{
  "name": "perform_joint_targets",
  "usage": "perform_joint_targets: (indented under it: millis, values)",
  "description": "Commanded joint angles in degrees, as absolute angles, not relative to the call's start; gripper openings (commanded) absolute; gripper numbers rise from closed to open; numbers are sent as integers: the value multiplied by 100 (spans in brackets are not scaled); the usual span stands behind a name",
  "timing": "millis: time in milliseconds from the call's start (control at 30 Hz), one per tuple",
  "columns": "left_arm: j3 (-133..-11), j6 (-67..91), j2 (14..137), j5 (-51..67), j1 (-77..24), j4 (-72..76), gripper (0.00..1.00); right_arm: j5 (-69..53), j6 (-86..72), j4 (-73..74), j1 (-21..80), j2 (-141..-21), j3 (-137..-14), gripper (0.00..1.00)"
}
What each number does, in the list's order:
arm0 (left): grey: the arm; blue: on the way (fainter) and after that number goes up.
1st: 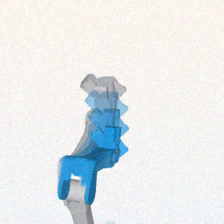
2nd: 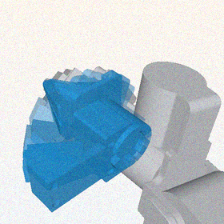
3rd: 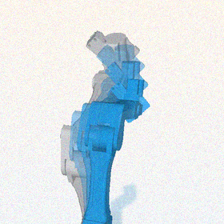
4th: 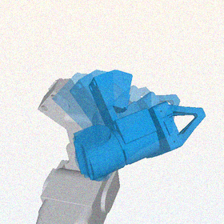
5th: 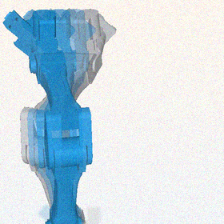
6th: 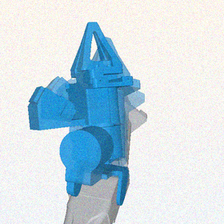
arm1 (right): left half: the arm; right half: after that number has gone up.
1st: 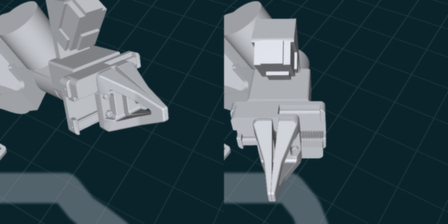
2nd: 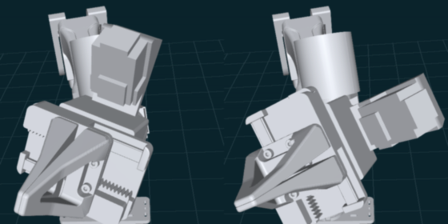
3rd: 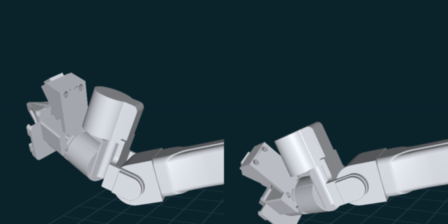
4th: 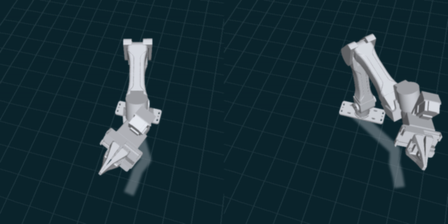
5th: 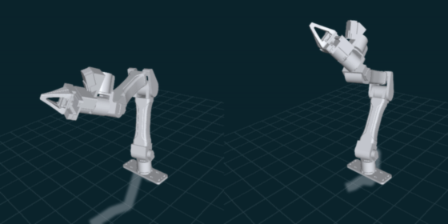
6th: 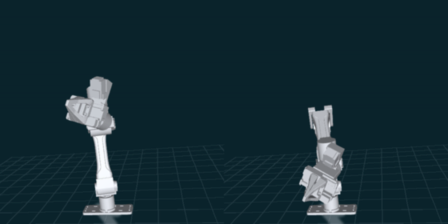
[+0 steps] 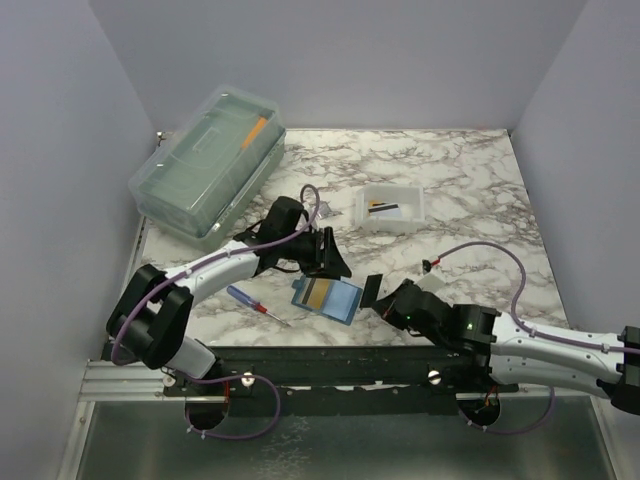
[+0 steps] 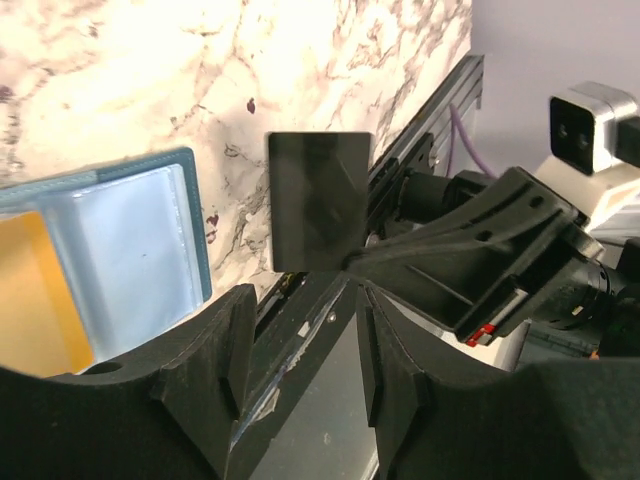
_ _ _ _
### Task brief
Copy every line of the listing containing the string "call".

### Result of the task
  "description": "Commanded joint angles in degrees, as absolute angles, not relative to the call's start; gripper openings (commanded) absolute; gripper numbers rise from closed to open; numbers are sent as integers: the value multiplied by 100 (spans in brackets are not scaled); the usual span stands behind a name",
  "timing": "millis: time in milliseconds from the call's start (control at 30 Hz), one per tuple",

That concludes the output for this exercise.